About this exercise
Search the records for lines that contain the word "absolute". Copy them all.
══ Data to process ══
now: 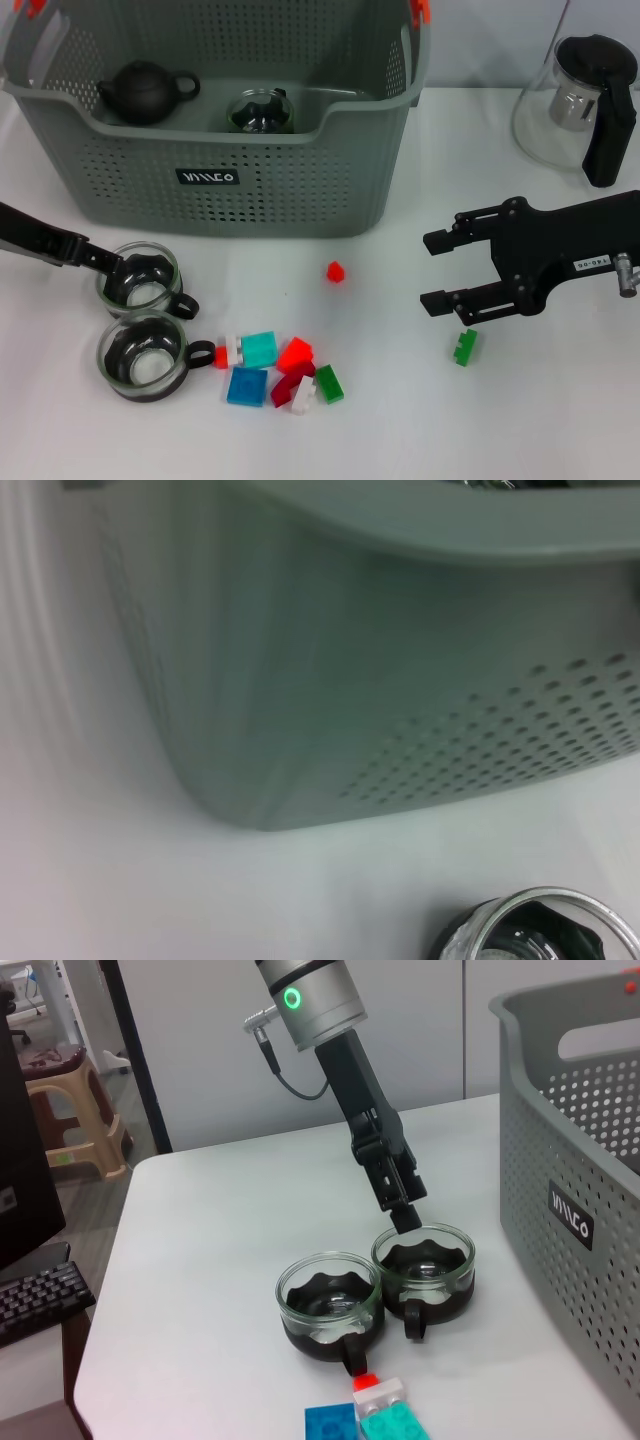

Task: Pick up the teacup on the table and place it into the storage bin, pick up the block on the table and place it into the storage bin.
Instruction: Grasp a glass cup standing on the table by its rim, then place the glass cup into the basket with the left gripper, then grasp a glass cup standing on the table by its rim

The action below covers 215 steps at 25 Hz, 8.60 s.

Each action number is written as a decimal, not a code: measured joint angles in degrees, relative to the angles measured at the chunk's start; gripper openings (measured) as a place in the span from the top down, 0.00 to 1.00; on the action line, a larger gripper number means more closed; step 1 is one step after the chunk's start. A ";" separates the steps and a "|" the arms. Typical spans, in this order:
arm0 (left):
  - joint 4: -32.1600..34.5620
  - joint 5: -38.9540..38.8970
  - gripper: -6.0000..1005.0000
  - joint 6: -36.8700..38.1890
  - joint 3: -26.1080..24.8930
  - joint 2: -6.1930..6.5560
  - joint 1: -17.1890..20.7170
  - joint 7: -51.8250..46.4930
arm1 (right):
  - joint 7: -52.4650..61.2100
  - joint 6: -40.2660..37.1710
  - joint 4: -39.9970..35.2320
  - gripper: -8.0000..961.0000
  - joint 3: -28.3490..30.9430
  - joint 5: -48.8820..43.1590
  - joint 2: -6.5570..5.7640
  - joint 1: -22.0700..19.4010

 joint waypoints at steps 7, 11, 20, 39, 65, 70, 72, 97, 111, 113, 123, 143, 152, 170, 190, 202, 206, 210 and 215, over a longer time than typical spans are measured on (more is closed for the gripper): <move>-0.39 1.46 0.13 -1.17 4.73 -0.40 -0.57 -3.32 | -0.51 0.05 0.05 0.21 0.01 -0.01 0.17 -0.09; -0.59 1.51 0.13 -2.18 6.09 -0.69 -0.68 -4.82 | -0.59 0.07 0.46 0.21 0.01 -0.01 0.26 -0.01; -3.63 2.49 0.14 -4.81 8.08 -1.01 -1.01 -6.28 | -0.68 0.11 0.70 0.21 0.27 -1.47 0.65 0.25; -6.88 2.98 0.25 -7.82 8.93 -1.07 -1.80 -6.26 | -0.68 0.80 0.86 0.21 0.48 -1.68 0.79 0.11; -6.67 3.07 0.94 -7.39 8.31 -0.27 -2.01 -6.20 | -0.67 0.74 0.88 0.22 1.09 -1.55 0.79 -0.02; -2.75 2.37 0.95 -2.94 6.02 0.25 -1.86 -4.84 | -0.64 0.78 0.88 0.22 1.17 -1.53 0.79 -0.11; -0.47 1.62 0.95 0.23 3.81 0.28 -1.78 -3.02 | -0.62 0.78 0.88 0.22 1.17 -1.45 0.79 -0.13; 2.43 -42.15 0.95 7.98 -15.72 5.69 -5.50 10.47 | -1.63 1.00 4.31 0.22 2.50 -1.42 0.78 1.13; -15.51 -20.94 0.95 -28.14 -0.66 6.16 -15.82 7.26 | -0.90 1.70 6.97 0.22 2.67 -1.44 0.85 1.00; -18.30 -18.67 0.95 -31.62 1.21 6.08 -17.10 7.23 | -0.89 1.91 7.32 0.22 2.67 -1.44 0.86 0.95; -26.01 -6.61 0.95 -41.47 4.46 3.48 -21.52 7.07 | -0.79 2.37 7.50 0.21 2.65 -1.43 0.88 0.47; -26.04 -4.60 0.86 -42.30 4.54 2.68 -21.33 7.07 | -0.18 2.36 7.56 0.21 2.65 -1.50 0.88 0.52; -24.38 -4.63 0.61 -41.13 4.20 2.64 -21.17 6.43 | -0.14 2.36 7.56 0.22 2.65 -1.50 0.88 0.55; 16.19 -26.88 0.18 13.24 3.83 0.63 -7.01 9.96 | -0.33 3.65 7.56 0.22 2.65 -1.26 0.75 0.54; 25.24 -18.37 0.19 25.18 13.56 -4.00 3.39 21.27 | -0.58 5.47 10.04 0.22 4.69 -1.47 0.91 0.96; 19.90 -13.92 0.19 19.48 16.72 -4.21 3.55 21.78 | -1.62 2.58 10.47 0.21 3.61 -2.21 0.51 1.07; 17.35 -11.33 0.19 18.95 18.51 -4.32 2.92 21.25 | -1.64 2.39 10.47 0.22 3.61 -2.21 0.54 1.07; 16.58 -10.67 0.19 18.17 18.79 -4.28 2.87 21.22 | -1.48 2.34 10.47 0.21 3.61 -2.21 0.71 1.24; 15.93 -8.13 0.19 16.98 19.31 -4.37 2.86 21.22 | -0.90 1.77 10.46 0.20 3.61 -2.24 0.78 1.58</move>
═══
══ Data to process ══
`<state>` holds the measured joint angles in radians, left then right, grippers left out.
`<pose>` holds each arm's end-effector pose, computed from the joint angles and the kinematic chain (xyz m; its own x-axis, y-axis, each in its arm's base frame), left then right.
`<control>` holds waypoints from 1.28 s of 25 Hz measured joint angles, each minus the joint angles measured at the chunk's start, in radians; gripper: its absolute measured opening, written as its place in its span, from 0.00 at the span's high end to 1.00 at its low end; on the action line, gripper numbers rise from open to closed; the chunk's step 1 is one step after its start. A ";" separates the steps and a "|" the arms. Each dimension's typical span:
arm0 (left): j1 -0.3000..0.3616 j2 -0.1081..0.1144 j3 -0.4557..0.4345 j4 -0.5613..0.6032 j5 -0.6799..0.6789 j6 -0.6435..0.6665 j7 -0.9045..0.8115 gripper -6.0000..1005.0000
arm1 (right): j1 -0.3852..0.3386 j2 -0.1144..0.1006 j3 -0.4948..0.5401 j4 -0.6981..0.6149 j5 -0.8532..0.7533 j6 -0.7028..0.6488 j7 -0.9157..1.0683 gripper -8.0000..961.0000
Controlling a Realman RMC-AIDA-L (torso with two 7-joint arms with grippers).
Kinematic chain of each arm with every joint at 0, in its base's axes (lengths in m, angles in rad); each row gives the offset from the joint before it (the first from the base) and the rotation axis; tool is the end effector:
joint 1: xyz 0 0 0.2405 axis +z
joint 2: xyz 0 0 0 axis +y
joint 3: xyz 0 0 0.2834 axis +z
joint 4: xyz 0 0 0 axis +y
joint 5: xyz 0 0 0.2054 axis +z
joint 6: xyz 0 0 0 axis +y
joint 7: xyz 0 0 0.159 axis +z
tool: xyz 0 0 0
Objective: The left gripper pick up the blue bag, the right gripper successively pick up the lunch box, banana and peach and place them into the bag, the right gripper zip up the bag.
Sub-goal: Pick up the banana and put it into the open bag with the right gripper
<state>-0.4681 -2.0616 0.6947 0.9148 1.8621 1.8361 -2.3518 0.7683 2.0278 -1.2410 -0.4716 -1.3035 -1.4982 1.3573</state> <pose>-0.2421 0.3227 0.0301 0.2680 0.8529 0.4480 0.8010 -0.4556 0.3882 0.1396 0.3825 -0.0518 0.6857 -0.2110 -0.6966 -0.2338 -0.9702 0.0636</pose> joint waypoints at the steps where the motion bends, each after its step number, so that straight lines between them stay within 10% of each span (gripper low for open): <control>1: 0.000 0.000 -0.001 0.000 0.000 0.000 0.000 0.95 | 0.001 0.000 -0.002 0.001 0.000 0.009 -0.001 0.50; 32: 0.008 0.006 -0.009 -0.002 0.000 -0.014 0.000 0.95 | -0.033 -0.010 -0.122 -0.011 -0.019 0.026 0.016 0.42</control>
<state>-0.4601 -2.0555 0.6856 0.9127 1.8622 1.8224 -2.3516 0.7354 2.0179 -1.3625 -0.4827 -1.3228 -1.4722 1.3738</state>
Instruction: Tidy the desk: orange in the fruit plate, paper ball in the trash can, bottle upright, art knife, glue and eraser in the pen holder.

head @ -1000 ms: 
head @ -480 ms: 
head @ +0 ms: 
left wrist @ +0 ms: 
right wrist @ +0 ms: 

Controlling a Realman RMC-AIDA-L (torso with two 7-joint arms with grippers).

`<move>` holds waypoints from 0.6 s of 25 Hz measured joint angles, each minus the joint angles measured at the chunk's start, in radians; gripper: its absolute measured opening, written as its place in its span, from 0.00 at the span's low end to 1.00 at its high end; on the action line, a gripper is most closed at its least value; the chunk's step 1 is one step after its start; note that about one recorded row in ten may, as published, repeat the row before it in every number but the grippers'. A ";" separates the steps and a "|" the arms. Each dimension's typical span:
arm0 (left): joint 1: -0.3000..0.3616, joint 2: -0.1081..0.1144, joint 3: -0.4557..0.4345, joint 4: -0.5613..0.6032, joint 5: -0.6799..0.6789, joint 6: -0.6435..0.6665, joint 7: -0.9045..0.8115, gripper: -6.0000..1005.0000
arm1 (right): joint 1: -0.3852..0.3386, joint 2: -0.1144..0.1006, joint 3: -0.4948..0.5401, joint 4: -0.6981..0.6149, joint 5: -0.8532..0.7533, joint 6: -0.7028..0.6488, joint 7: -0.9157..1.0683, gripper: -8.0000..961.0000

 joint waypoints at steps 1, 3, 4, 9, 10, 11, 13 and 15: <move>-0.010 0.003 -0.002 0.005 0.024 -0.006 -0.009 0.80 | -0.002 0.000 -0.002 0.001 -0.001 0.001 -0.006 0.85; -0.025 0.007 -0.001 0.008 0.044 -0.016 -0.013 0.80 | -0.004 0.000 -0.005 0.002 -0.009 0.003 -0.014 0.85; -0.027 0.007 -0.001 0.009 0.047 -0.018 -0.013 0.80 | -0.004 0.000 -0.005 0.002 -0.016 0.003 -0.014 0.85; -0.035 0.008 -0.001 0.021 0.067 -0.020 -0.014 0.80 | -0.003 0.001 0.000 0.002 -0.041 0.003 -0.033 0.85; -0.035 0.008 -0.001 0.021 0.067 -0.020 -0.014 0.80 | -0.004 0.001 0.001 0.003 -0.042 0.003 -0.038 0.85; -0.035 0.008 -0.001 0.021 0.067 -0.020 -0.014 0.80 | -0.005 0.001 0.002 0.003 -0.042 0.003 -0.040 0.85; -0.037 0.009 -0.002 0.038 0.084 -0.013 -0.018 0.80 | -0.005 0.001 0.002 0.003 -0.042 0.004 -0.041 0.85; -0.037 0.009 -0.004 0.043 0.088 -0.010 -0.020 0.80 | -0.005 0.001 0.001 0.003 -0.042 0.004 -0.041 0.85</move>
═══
Response
`<control>` holds waypoints from 1.28 s of 25 Hz measured joint angles, each minus the joint angles measured at the chunk's start, in radians; gripper: its absolute measured opening, written as its place in its span, from 0.00 at the span's high end to 1.00 at its low end; on the action line, gripper numbers rise from open to closed; the chunk's step 1 is one step after its start. A ";" separates the steps and a "|" the arms. Each dimension's typical span:
`<move>` holds waypoints from 0.6 s of 25 Hz measured joint angles, each minus the joint angles measured at the chunk's start, in radians; gripper: its absolute measured opening, written as its place in its span, from 0.00 at the span's low end to 1.00 at its high end; on the action line, a gripper is most closed at its least value; the chunk's step 1 is one step after its start; note that about one recorded row in ten may, as published, repeat the row before it in every number but the grippers'. A ";" separates the steps and a "|" the arms. Each dimension's typical span:

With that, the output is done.